Overview of 1041: What are normies using AI for?
Wes Bos and Scott Tolinski explore how regular people—not just developers—are actually using AI in day-to-day life. The big theme: AI is most useful for tedious, messy, highly specific busywork like troubleshooting devices, managing home systems, parsing forms, and organizing data, while it’s much less valuable when it’s used to generate generic text, marketing slop, or fake personalization. They also discuss where AI is already making life easier for hobbyists and self-hosters, and where it still feels overhyped or risky.
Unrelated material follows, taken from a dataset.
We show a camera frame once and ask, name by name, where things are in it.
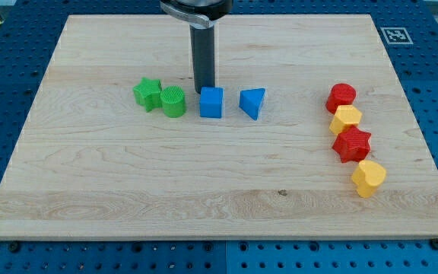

Main AI Use Cases They Discuss
Household and personal admin
- Troubleshooting printers, Wi‑Fi devices, and other annoying consumer tech
- Fixing broken or obscure hardware like:
- car parts and VIN lookup
- a skylight calendar / Android tablet with broken Wi‑Fi
- Filling out PDFs, school forms, passport paperwork, and other bureaucratic documents
- Pulling VINs, tracking down reference info, and handling repetitive copy/paste tasks
Home automation and self-hosting
- Managing Home Assistant integrations when they break or expire
- Updating NAS apps and Docker containers
- Organizing files for Plex/Jellyfin
- Checking and repairing home network or server issues through SSH/Tailscale
- Keeping dashboards and YAML/TOML-style config manageable
Calendar and inbox management
- Scanning emails from schools, teachers, and kids’ activities
- Extracting important dates, reminders, and attachments
- Adding events to calendars and inviting family members
- Helping with travel logistics and remembering trip details
Creative and technical workflows
- Video editing assistance:
- selecting clips based on transcript or audio
- generating a rough first-pass timeline
- automating repetitive edit tasks
- 3D printing / CAD help:
- designing brackets, cases, and stands
- fixing Fusion 360 / Blender workflow issues
- improving airflow and structural fit
- Generating or adjusting graphics/infographics for videos and media
Marketplace and resale tasks
- Creating Marketplace listings
- Estimating price points
- Writing plain descriptions from photos
- Researching item details to reduce listing friction
What They Think AI Is Good At
Best at “busywork”
They repeatedly emphasize that AI shines when it:
- handles repetitive admin
- helps with technical troubleshooting
- works through messy data
- saves time on “small but annoying” tasks
Great for non-experts
A big takeaway is that AI lowers the barrier for:
- hobbyists
- home lab users
- self-hosters
- people who are only moderately technical but still want to do technical things
What They Think Won’t Hold Up
Generic text generation
They’re skeptical of:
- long, formal AI-written emails
- mass marketing outreach
- fake personalization
- AI content that exists only to produce more words
AI-generated real estate staging
They push back on AI-staged property photos because:
- the proportions often look fake
- it can be misleading
- buyers usually want the real space, not a stylized mockup
Auto-generated job applications
They note that AI-written job applications are becoming easy to spot:
- everyone is using similar phrasing
- answers sound generic
- automated “personalization” often feels hollow
- referrals and real human connections matter even more now
Risks and Cautions
Prompt injection / calendar access
Scott mentions being cautious about giving AI access to calendars because:
- other people can inject content into shared calendars
- it can create security and trust issues
Hallucination is still a concern
They acknowledge AI can still make things up, but say it’s much better than before for:
- extracting data from emails
- finding known identifiers like VINs
- handling clearly bounded tasks
Cost vs. value
They question whether these use cases are enough to justify huge AI valuations, since many of the tasks are:
- relatively small
- cheap to automate
- not necessarily revenue-generating at scale
Notable Takeaways
- AI is most valuable when it reduces friction in boring, specific tasks.
- “Normies” are using AI less as a chatbot and more as a practical assistant.
- The strongest use cases are often invisible: forms, calendars, troubleshooting, file management, and home systems.
- Generic AI slop is increasingly easy to ignore and may stop working as a strategy.
- Human taste, context, and referrals still matter a lot—especially for jobs and travel planning.
Sick Picks
Wes’s pick
- Silicone chair “socks” with felt bottoms for hardwood floors
- He likes them because they:
- stay on better than sticky pads
- slide smoothly
- protect floors without constant replacement
Scott’s pick
- A backpack from Nomadix
- Highlights:
- lightweight
- lots of compartments
- good for travel
- included a useful fanny pack and microfiber accessories
Final Thought
The episode’s core message is that AI is becoming genuinely useful when it acts like a tireless assistant for tedious real-world problems—not when it’s used to generate polished but empty content. For regular people, the killer app seems to be “make annoying stuff disappear.”